» **What is being asked**
Please restate each entry word for word.

» **Entries shown**
- - -

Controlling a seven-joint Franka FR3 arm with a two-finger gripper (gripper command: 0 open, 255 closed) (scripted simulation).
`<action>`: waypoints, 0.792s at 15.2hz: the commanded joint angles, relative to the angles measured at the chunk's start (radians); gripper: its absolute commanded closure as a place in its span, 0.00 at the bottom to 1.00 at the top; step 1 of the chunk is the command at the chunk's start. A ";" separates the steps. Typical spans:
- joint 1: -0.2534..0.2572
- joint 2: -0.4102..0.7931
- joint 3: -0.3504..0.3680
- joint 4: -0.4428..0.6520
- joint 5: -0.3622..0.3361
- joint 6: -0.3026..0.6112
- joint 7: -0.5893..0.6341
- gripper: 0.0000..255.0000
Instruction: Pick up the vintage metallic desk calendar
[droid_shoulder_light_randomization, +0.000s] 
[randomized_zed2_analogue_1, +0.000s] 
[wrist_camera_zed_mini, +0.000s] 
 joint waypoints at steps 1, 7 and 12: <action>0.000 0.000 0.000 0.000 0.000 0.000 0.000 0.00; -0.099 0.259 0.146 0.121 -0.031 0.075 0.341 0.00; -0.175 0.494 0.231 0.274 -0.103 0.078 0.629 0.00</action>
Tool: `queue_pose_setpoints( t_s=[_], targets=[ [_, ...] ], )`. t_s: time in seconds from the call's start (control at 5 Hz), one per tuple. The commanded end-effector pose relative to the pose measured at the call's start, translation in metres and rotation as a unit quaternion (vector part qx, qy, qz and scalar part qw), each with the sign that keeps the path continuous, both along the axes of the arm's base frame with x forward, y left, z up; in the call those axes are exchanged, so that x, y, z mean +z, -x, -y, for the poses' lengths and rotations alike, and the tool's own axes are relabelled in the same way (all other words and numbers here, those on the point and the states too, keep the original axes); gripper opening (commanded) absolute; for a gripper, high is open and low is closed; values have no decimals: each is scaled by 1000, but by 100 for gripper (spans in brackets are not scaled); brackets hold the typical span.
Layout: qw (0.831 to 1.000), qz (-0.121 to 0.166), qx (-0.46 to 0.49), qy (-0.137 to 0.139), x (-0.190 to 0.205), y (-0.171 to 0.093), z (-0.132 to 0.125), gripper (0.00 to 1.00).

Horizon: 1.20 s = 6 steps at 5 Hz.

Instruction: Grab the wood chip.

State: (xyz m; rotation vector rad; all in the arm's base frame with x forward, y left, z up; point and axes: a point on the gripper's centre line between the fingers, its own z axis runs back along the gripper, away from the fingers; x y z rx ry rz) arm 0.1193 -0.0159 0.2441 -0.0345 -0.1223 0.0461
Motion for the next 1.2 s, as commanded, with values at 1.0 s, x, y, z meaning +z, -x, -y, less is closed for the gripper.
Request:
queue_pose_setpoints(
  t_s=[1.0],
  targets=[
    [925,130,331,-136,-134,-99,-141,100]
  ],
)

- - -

» **Answer**
Controlling a seven-joint Franka FR3 arm with a two-finger gripper (gripper command: 0 open, 255 closed) (scripted simulation).
`<action>`: waypoints, 0.792s at 15.2hz: the commanded joint angles, relative to the angles measured at the chunk's start (radians); gripper: its absolute commanded closure as a place in its span, 0.00 at the bottom to 1.00 at the top; step 1 of the chunk is the command at the chunk's start. A ";" separates the steps. Typical spans:
- joint 1: -0.2534..0.2572
- joint 2: -0.4102..0.7931
- joint 3: -0.3504..0.3680
- joint 4: -0.4428..0.6520
- joint 5: -0.3622..0.3361
- joint 6: -0.3026..0.6112
- joint 7: -0.5893..0.6341
- gripper: 0.0000..255.0000
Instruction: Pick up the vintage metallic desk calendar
[droid_shoulder_light_randomization, +0.000s] 
[randomized_zed2_analogue_1, +0.000s] 
[wrist_camera_zed_mini, +0.000s] 
 joint waypoints at steps 1, 7 and 12: <action>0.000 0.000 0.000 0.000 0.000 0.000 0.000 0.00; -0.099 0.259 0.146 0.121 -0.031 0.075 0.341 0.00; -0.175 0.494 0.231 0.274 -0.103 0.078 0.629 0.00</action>
Tool: `queue_pose_setpoints( t_s=[_], targets=[ [_, ...] ], )`. t_s: time in seconds from the call's start (control at 5 Hz), one per tuple. The commanded end-effector pose relative to the pose measured at the call's start, translation in metres and rotation as a unit quaternion (vector part qx, qy, qz and scalar part qw), each with the sign that keeps the path continuous, both along the axes of the arm's base frame with x forward, y left, z up; in the call those axes are exchanged, so that x, y, z mean +z, -x, -y, for the poses' lengths and rotations alike, and the tool's own axes are relabelled in the same way (all other words and numbers here, those on the point and the states too, keep the original axes); gripper opening (commanded) absolute; for a gripper, high is open and low is closed; values have no decimals: each is scaled by 1000, but by 100 for gripper (spans in brackets are not scaled); brackets hold the typical span.
Layout: qw (0.831 to 1.000), qz (-0.121 to 0.166), qx (-0.46 to 0.49), qy (-0.137 to 0.139), x (-0.190 to 0.205), y (-0.171 to 0.093), z (-0.132 to 0.125), gripper (0.00 to 1.00).

Horizon: 1.20 s = 6 steps at 5 Hz.

Instruction: Grab the wood chip.

State: (xyz m; rotation vector rad; all in the arm's base frame with x forward, y left, z up; point and axes: a point on the gripper's centre line between the fingers, its own z axis runs back along the gripper, away from the fingers; x y z rx ry rz) arm 0.1193 -0.0159 0.2441 -0.0345 -0.1223 0.0461
Motion for the next 1.2 s, as commanded, with values at 1.0 s, x, y, z meaning +z, -x, -y, less is closed for the gripper.
Request:
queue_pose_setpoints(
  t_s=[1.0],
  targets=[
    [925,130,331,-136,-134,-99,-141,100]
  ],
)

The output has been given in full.